Cellular Composition of Right Atrial and Right Ventricular Samples from Pediatric Patients with Congenital Heart Disease

Background: The molecular nature of congenital heart disease (CHD) is still not well understood. Single nuclei RNA sequencing (SN-RNAseq) is a state-of-the-art technique to analyze the molecular complexity of tissues. We sought to compare the cellular composition of right atrial and right ventricular cardiac biopsies from pediatric CHD patients at the single cell level.

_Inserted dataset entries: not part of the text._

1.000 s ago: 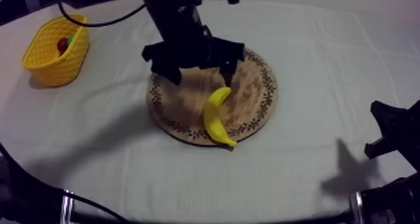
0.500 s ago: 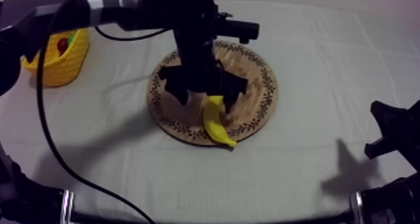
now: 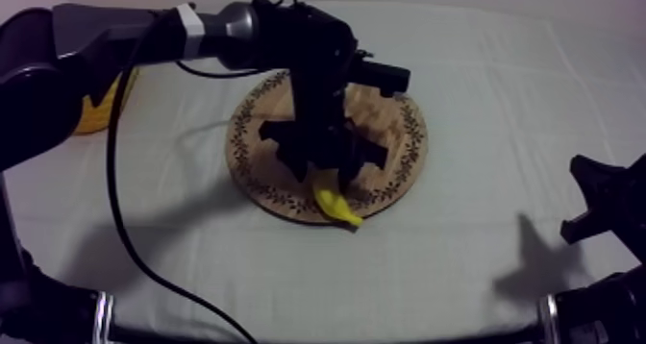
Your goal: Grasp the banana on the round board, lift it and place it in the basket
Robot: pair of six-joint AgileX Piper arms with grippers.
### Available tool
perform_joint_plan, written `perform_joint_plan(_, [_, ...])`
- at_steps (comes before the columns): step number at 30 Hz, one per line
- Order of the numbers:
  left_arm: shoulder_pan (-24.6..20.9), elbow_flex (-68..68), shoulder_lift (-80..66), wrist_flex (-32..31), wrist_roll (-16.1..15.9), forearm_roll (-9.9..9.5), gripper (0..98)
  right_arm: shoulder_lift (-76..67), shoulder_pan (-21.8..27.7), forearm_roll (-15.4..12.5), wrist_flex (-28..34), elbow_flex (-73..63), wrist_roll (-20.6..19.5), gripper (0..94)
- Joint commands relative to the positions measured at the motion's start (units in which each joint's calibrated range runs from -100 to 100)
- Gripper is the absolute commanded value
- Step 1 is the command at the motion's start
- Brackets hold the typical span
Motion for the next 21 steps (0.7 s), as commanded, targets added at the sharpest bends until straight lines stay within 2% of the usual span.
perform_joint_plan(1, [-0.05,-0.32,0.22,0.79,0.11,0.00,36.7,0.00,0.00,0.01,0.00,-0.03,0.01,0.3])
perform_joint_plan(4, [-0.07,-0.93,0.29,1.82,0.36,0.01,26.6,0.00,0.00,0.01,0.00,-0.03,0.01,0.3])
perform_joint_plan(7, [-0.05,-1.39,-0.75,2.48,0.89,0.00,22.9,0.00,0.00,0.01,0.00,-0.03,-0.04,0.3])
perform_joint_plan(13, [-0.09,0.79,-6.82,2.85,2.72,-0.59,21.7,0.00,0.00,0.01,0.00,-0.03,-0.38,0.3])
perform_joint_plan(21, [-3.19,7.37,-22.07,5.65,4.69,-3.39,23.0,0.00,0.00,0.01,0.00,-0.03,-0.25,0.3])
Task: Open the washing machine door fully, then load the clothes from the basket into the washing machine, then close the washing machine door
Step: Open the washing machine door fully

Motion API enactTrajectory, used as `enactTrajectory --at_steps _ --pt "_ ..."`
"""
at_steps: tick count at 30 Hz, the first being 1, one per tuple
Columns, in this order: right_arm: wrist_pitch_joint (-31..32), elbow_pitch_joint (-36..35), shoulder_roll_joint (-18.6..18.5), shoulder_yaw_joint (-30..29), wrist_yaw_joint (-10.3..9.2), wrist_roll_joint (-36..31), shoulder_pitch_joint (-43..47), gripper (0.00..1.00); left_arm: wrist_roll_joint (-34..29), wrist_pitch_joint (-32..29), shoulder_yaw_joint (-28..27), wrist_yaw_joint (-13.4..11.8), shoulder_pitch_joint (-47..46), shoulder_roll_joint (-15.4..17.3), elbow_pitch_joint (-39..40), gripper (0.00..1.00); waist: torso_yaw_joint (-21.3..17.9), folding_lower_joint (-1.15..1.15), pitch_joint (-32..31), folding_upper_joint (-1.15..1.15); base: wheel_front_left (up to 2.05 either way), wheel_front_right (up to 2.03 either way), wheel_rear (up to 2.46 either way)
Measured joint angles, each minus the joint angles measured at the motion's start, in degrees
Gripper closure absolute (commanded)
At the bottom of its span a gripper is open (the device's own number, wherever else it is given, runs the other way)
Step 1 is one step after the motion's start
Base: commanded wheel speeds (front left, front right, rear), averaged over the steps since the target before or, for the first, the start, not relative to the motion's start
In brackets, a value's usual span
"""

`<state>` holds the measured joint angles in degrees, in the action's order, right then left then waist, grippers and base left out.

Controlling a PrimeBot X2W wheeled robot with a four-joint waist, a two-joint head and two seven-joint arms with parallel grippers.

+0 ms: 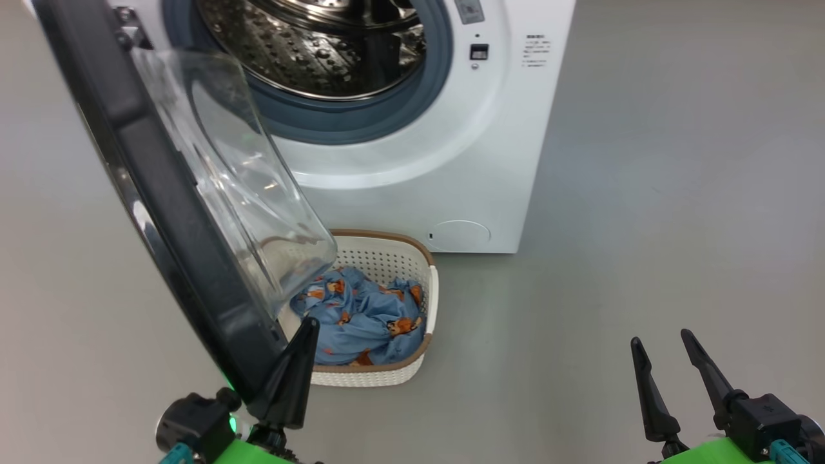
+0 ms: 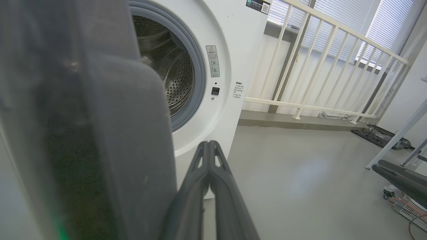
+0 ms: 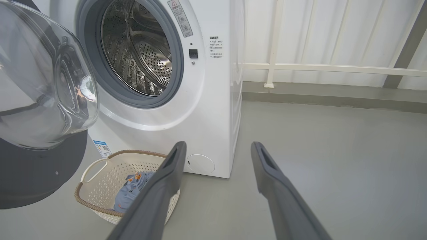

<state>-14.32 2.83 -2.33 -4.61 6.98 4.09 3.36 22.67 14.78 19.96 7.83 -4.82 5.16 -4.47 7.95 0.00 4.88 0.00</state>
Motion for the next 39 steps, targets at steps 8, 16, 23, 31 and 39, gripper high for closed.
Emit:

Method: Cardiac biopsies from patients with transposition of the great arteries (TGA), hypoplastic left heart syndrome (HLHS), ventricular septal defects (VSD), or tetralogy of Fallot (TOF) were analyzed. Nine right atrial (TGA n = 2; HLHS n = 3; VSD n = 3; TOF n = 1) and six right ventricular samples (HLHS n = 3; TOF n = 3) were included.

Nuclei were isolated from snap frozen cardiac tissue by homogenization followed by density gradient centrifugation. SN were sorted by flow cytometry and further processed by a droplet-based microfluidic single cell controller. After sequencing, SN transcriptomes were aligned to the human genome. Cell clusters were identified by principal component analysis and unsupervised clustering followed by canonical marker analysis.

Results: More than 135,000 nuclei were analyzed and ~1,400 genes were detected per nucleus (median). All major subtypes of cardiac cells were detected in pediatric CHD samples: cardiomyocytes (CM), cardiac fibroblasts (CF), endothelial cells (EC), smooth muscle cells/pericytes (SMC/PC), macrophages (MP), and neuronal cells (NC). The main cell type in atrial and ventricular samples was CM (30–50%), followed by CF (15–30%) in the atria. In the ventricles, CF and EC were equally abundant (5–20%). Interestingly, atrial samples revealed age-dependent differences. Neonatal atrial biopsies (TGA, HLHS; 5–12 days) showed significantly more CM than infant atrial biopsies (VSD, TOF; 4–11 months), while EC and PC were higher abundant in infant atrial biopsies (p < 0.05). Neonatal (HLHS) and infant (TOF) ventricular samples had a similar cell distribution. However, ventricular samples from HLHS and TOF might be affected by the respective disease and be different from “normal” ventricles. In one HLHS ventricular sample, a specific cell cluster was detected showing markers of fibrosis that might be related to a documented endocardial fibroelastosis for this patient.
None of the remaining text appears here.